I was somewhat taken aback at my Final Selection Board to be asked, ‘Have you any objection to reading other people’s mail?’ What did the Board think I had been doing for the past 20 odd years! Anyway, my reply was that, unlike the American President who said that ‘Gentlemen do not read other Gentlemen’s mail,’61 I had no objection to reading ‘other Gentlemen’s mail’, if it was in accordance with the law. A member of the board responded, ‘I assume this applies to Ladies as well.’ (It was Eliza [Manningham-Buller] – yes her!)62
In the recruitment of female officers the Service moved ahead of much of Whitehall and most employers in the private sector.
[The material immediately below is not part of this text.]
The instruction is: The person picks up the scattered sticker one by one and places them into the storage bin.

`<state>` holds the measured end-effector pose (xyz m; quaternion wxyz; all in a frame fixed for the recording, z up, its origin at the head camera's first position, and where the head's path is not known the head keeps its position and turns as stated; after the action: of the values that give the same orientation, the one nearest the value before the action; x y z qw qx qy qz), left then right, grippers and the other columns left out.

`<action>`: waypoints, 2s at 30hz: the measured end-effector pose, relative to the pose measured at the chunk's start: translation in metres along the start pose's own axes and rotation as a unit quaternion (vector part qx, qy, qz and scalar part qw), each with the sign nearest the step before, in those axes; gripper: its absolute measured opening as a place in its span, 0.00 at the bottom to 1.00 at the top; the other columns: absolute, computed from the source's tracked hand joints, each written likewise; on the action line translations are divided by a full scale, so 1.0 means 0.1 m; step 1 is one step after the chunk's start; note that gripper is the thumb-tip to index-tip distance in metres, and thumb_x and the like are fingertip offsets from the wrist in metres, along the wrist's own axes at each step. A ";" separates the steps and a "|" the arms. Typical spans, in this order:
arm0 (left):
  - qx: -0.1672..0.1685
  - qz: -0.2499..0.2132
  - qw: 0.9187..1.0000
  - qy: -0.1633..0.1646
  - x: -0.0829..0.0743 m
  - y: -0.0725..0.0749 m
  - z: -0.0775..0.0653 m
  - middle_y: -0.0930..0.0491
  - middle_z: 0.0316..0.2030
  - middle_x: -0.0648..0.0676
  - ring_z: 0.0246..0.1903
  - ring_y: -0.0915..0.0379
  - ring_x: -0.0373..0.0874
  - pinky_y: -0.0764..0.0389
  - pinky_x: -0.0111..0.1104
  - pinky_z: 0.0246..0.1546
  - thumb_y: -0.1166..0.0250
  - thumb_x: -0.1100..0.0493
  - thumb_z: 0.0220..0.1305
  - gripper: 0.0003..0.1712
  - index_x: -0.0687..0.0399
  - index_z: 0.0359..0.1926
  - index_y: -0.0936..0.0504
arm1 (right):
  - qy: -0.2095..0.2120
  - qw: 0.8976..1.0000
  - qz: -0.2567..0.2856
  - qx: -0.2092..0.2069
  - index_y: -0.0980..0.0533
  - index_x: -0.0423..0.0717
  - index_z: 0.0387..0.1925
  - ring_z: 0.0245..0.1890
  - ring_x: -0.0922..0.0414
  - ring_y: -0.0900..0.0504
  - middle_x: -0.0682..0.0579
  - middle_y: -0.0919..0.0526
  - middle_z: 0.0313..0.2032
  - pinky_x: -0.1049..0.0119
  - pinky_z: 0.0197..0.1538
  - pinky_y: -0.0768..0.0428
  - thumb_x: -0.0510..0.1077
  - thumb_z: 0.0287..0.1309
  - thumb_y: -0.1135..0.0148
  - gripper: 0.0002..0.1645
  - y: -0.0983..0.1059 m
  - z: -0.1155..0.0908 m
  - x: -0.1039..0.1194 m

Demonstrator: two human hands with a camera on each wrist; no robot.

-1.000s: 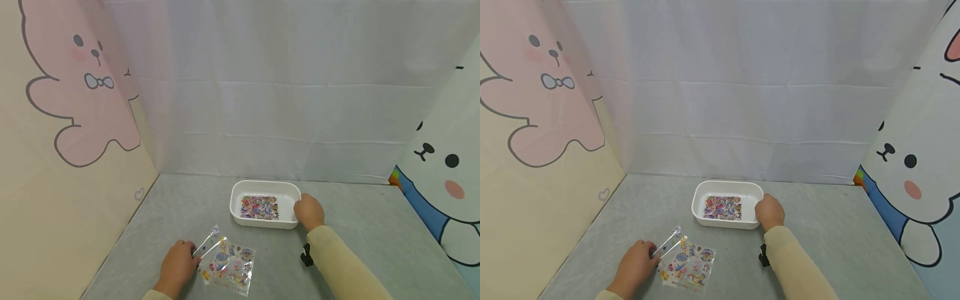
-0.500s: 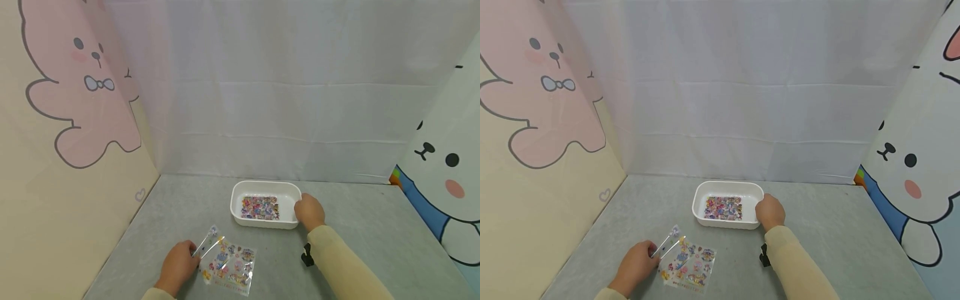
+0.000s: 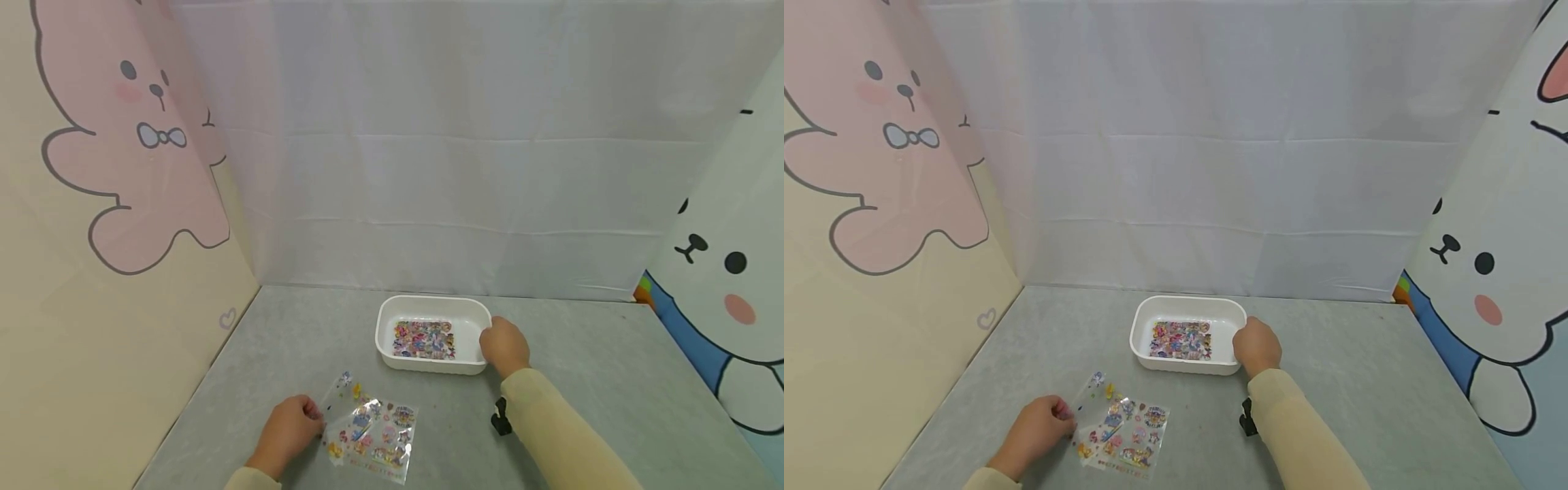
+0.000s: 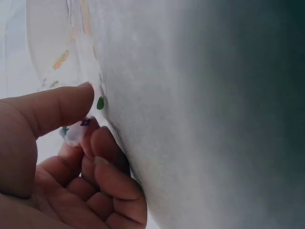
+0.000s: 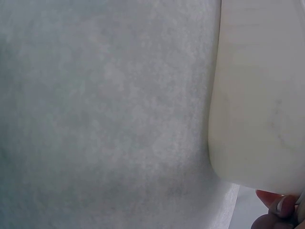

By the early 1990s some 40 per cent of its officers were women.63
Smith’s term as DG saw an extensive revision of the training programme for ‘General Duties and Staff Officers’, which for the first time included residential courses. The reforms of the Smith era owed little, if anything, to the DG himself, who did not prove to be the great reformer for which his Whitehall backers had hoped in 1978. As one of his directors recalls: ‘He did not immerse himself in the business as he would have had to have done to make a great reform.’64 Though less disastrous than Hanley had predicted, Smith was none the less unsuited for the role of DG, more aloof and less at ease with staff than Hanley had been. He began badly at his first meeting with directors and senior staff on 7 April 1978. One of his successors, Sir Patrick Walker, later recalled, ‘It was awful. He stood on the stage while we sat in rows. No message came across. He was ill at ease and stilted.’65 Smith’s declining influence in Whitehall was shown in 1980 by the collapse of plans for the first ever visit by the Queen to Security Service headquarters, which was expected to boost staff morale. The visit, which initially aroused no opposition within Whitehall, was agreed with Buckingham Palace but then cancelled on the insistence of the FCO which declared that, since it was inappropriate for the Queen to pay even a secret visit to SIS (for fear of compromising its unavowable status), it would be unfair to SIS for her to visit the Security Service.66 Smith seems to have accepted this snub to the Service from the FCO, of which he was a distinguished former member, without making a serious attempt to fight its corner. A senior diplomat who had had high expectations of Smith believes that his lack of impact as DG was due partly to the fact that he was constantly preoccupied by the long-drawn-out terminal illness of his wife, to whom he was devoted.67
Smith gave a widespread impression within the Service of distaste for some of the operations for which he was responsible as DG. One of his senior officers recalls resenting the way in which ‘he kept far away from A Branch and left it all to John Jones [a former Director A], regarding it as dirty work.’68 Smith’s lacklustre performance raised the reputation of Jones, the unsuccessful internal candidate to succeed Hanley, who had remained DDG and had a closer involvement in the running of the Service than the DG. One of the directors remembers Jones’s period as DDG under Smith as ‘his finest hour . . . John Jones kept the whole thing afloat.’69 In November 1980, Willie Whitelaw, who had become home secretary after the 1979 Conservative election victory, told Mrs Thatcher that he was strongly in favour of Jones becoming DG after Smith’s retirement in March 1981: ‘I have given a lot of thought to this appointment and have made a point of observing Mr Jones at close quarters over the last eighteen months. I am satisfied that he is the right man for the job . . . Another outside appointment would upset the Security Service and damage their morale.’70
Mrs Thatcher accepted the case for an internal candidate but was unenthusiastic about Jones. After a visit to the Service’s Gower Street headquarters in December 1980, partly intended to give her an opportunity to assess internal candidates for the succession to Smith, she ‘thought [Jones] lacked the dynamism and imagination which one would expect in the man who was going to run the Security Service’. 71 The Prime Minister found it hard to believe that there was not an abler younger candidate for DG.72 It emerged, however, after inquiry by the Home Office, that under Smith (and probably Hanley too) ‘virtually no career planning had been done; the younger able Assistant Directors were not being brought on in time.’ Though criticizing the lack of forward planning,73 the Prime Minister seems to have accepted that there was no realistic alternative candidate to Jones.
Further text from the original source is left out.